Last year the board decided to increase its endowment from $3-million to $75-million over 10 years, thus cutting its reliance on government money to 75 percent, Mr. Gansemer says.
While acknowledging that that plan sounded better before the stock market plunged last fall, he says the group expects to tap major philanthropists — including members of the Presbyterian Church (USA) and United Methodist Church, with which it is affiliated — who it hopes will respond to its approach of showing how its services have improved the lives of its clients.
Mr. Gansemer says Hillcrest has also stopped accepting government contracts that pay less for services than it costs to provide them or that place unrealistic demands on the group.
Clara Miller, president of Nonprofit Finance Fund, a group in New York that provides loans and counseling to nonprofit groups, says more charities should consider doing that, despite their reluctance to turn away people in need.

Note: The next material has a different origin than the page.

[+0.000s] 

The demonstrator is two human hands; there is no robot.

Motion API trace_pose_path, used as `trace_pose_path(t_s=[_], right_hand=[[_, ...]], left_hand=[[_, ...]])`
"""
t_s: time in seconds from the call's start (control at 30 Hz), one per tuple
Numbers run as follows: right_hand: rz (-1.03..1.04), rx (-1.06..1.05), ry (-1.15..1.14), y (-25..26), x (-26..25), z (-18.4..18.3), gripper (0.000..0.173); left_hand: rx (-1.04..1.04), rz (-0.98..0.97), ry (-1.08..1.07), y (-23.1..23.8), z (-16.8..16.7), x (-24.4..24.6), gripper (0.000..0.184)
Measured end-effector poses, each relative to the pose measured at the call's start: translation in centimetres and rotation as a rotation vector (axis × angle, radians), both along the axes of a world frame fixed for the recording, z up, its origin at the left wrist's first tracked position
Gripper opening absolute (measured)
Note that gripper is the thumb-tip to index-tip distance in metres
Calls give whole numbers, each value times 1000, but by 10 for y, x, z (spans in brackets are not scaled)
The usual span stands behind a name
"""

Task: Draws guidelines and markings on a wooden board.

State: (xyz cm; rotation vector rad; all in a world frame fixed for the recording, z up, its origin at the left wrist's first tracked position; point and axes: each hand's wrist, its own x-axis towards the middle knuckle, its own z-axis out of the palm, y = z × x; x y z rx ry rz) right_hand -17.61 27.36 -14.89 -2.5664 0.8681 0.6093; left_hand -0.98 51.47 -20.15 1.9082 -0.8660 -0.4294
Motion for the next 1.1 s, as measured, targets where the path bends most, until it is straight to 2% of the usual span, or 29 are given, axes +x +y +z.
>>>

“The difficult thing is it’s in our DNA to just keep on keeping on and try to make it work,” she says. But charities should be more hard-nosed negotiators if they want to stay financially healthy, she says.
Despite the frustrations of dealing with government agencies, charities should go out of their way to work well with them, advises Peter Brinckerhoff, a nonprofit-management consultant who used to run a government-financed charity. “All of us tend to view our state funders as our worst enemies instead of our best customers,” he says.
Charities should, for example, consider commiserating with state project managers about the economic woes both sides are experiencing.
Without good relations, he says, “when times get bad, it’s difficult to go back to the folks you fussed at in private and in public and say, Can you help me?”
Eric Kelderman and Grant Williams contributed to this report.